[ML] Improve error handling when using transforms with inference processors #50135

sophiec20 · 2019-12-12T12:24:52Z

Found in 7.6.0-SNAPSHOT

It is possible to create and update a transform that uses a pipeline that does not exist.

For example:

POST _transform/transform-01/_update
{
  "dest": {
    "index" : "transform-01",
    "pipeline" : "this-does-not-exist"
  }
}

Returns acknowledged: true

If you start this transform, then we log audit messages saying:
Transform encountered an exception: org.elasticsearch.xpack.transform.transforms.ClientTransformIndexer$BulkIndexingException: Bulk index experienced failures. See the logs of the node running the transform for details.
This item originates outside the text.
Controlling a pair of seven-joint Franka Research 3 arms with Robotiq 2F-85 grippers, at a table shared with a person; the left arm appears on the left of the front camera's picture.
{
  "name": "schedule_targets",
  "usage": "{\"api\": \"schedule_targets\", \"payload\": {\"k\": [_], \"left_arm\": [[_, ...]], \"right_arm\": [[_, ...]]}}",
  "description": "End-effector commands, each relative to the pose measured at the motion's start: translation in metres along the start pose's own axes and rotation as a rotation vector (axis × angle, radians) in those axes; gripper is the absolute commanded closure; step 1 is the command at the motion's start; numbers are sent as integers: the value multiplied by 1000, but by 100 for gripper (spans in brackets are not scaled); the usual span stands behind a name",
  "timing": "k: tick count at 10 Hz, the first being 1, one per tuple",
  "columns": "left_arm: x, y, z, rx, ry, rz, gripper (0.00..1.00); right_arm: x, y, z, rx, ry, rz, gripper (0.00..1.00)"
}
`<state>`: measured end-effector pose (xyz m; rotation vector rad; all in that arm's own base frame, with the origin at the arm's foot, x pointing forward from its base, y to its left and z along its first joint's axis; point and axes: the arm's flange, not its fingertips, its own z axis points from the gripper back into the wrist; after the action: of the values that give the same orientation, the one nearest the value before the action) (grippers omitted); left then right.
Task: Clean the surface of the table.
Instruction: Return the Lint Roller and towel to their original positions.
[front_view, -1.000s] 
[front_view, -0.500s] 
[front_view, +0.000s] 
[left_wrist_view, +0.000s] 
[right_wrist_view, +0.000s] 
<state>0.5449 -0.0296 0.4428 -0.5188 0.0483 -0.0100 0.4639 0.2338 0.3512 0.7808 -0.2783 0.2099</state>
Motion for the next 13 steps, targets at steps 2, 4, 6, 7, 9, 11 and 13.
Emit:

Will attempt again at next scheduled trigger.

And by looking in the logs on disk, we see
[2019-12-12T11:49:24,655][DEBUG][o.e.a.b.T.BulkRequestModifier] [node3] failed to execute pipeline [_none] for document [transform-01/_doc/MTWq3Ia7HoVvarOSxUzsmioAAAAAAAAA] java.lang.IllegalArgumentException: pipeline with id [this-does-not-exist] does not exist

This continuous transform failed after several minutes with task encountered more than 10 failures; latest failure:

Secondly, if the pipeline refers to a model that does not exist, then we have similar audit messages asking you to look in the log files, which have the error:
Caused by: org.elasticsearch.ResourceNotFoundException: Could not find trained model [this-model-does-not-exist]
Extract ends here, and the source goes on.